▸ **TASK INSTRUCTIONS**: Make an exact transcription of the data below.

▸ **RECORDS FOR PROCESSING**:
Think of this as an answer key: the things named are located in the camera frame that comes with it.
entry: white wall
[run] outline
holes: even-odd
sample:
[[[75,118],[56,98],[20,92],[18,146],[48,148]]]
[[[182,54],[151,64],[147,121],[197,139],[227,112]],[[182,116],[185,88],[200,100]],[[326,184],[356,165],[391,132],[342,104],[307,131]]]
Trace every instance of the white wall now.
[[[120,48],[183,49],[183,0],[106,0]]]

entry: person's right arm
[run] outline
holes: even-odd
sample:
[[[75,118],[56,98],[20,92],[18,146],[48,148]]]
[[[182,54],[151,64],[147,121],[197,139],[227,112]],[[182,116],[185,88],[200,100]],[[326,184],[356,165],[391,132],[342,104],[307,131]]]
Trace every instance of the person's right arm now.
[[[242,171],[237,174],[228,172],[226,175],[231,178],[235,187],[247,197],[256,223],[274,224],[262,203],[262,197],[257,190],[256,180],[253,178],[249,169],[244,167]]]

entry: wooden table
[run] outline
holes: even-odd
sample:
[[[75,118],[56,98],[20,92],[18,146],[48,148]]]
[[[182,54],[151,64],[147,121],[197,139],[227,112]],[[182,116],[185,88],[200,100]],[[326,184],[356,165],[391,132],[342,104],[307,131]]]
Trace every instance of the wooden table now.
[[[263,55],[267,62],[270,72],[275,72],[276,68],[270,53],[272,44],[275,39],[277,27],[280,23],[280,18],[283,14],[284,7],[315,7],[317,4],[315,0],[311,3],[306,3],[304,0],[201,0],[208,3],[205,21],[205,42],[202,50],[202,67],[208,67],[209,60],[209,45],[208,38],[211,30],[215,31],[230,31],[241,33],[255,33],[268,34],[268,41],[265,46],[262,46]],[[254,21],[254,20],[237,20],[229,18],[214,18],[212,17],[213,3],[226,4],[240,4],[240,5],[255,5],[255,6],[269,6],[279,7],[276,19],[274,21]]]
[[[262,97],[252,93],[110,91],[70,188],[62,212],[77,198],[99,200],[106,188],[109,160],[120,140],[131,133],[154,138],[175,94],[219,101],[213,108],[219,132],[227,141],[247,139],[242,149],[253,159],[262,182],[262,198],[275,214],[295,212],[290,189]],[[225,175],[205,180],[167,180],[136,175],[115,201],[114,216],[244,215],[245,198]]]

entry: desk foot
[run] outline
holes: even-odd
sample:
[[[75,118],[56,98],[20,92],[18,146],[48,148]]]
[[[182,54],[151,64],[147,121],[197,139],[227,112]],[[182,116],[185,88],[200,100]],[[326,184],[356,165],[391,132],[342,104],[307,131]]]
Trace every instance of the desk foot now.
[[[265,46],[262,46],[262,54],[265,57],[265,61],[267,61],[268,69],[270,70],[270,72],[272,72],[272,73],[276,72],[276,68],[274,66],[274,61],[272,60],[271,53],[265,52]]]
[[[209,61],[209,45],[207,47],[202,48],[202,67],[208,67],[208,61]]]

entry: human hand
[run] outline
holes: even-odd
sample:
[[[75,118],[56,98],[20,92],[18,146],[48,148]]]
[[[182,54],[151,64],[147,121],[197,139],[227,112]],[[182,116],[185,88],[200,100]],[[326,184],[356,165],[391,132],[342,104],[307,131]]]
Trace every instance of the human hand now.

▸ **SOLUTION TO THE EXERCISE**:
Think of this as an answer key: the things named are located in the camera frame that comes with it.
entry: white wall
[run] outline
holes: even-odd
sample:
[[[75,118],[56,98],[20,92],[18,146],[48,148]]]
[[[182,54],[151,64],[147,121],[197,139],[227,112]],[[182,116],[185,88],[200,100]],[[326,184],[356,165],[391,132],[342,104],[307,131]]]
Trace every instance of the white wall now.
[[[120,48],[183,49],[183,0],[106,0]]]

entry: person's right arm
[run] outline
holes: even-odd
sample:
[[[75,118],[56,98],[20,92],[18,146],[48,148]]]
[[[182,54],[151,64],[147,121],[197,139],[227,112]],[[182,116],[185,88],[200,100]],[[326,184],[356,165],[391,132],[342,104],[307,131]]]
Trace every instance of the person's right arm now.
[[[242,171],[237,174],[228,172],[226,175],[231,178],[235,187],[247,197],[256,223],[274,224],[262,203],[262,197],[257,190],[256,180],[253,178],[249,169],[244,167]]]

entry: wooden table
[run] outline
holes: even-odd
sample:
[[[75,118],[56,98],[20,92],[18,146],[48,148]]]
[[[182,54],[151,64],[147,121],[197,139],[227,112]],[[182,116],[185,88],[200,100]],[[326,184],[356,165],[391,132],[342,104],[307,131]]]
Trace every instance of the wooden table now.
[[[263,55],[267,62],[270,72],[275,72],[276,68],[270,53],[272,44],[275,39],[277,27],[280,23],[280,18],[283,14],[284,7],[315,7],[317,4],[315,0],[311,3],[306,3],[304,0],[201,0],[208,3],[205,21],[205,42],[202,50],[202,67],[208,67],[209,60],[209,45],[208,38],[211,30],[215,31],[230,31],[241,33],[255,33],[268,34],[268,41],[265,46],[262,46]],[[254,21],[254,20],[237,20],[229,18],[214,18],[212,17],[213,3],[226,4],[240,4],[240,5],[255,5],[255,6],[269,6],[279,7],[276,19],[274,21]]]
[[[262,97],[252,93],[110,91],[70,188],[62,212],[77,198],[99,200],[106,188],[109,160],[120,140],[131,133],[154,138],[175,94],[219,101],[213,108],[219,132],[227,141],[247,139],[242,149],[253,159],[262,182],[262,198],[275,214],[295,212],[290,189]],[[225,175],[205,180],[167,180],[136,175],[115,201],[114,216],[244,215],[245,198]]]

entry: desk foot
[run] outline
holes: even-odd
sample:
[[[75,118],[56,98],[20,92],[18,146],[48,148]]]
[[[182,54],[151,64],[147,121],[197,139],[227,112]],[[182,116],[185,88],[200,100]],[[326,184],[356,165],[391,132],[342,104],[307,131]]]
Trace every instance of the desk foot now.
[[[265,46],[262,46],[262,54],[265,57],[265,61],[267,61],[268,69],[270,70],[270,72],[272,72],[272,73],[276,72],[276,68],[274,66],[274,61],[272,60],[271,53],[265,52]]]
[[[209,61],[209,45],[207,47],[202,48],[202,67],[208,67],[208,61]]]

entry: human hand
[run] outline
holes: even-odd
sample:
[[[75,118],[56,98],[20,92],[18,146],[48,148]]]
[[[182,54],[151,64],[147,121],[197,139],[227,112]],[[182,116],[185,88],[200,100]],[[326,184],[356,165],[391,132],[342,104],[307,131]]]
Trace every instance of the human hand now.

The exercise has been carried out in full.